_Exercise aim_
Each line from the start of the listing below through the line containing "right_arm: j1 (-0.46" should be reproduced exactly, with no others.
___ Dataset content
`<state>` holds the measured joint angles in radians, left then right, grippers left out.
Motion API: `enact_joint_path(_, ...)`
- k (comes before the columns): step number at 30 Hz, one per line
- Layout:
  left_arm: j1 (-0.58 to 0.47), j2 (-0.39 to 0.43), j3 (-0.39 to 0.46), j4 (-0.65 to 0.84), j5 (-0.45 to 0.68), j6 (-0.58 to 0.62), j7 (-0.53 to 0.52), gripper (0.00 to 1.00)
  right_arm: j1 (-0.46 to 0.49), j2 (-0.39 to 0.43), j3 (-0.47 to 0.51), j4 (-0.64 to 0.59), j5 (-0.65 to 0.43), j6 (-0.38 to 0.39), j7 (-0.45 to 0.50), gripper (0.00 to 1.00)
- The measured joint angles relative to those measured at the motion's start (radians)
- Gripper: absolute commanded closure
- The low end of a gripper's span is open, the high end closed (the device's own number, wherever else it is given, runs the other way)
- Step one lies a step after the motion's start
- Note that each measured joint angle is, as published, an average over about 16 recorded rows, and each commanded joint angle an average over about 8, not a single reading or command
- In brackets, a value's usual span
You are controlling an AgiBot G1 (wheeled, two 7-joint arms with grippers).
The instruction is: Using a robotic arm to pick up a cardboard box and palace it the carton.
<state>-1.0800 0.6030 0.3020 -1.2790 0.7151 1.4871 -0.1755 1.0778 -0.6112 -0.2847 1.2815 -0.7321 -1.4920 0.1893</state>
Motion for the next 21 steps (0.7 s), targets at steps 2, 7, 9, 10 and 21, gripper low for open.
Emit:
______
_Exercise output_
`<state>` holds the measured joint angles in radians, left then right, grippers left out.
Motion API: `enact_joint_path(_, ...)`
- k (comes before the columns): step number at 30 Hz, one per line
- Layout:
  left_arm: j1 (-0.58 to 0.47), j2 (-0.39 to 0.43), j3 (-0.39 to 0.46), j4 (-0.65 to 0.84), j5 (-0.45 to 0.68), j6 (-0.58 to 0.62), j7 (-0.53 to 0.52), gripper (0.00 to 1.00)
  right_arm: j1 (-0.46 to 0.49), j2 (-0.39 to 0.43), j3 (-0.47 to 0.51), j4 (-0.64 to 0.59), j5 (-0.65 to 0.43), j6 (-0.38 to 0.39), j7 (-0.45 to 0.50), gripper (0.00 to 1.00)

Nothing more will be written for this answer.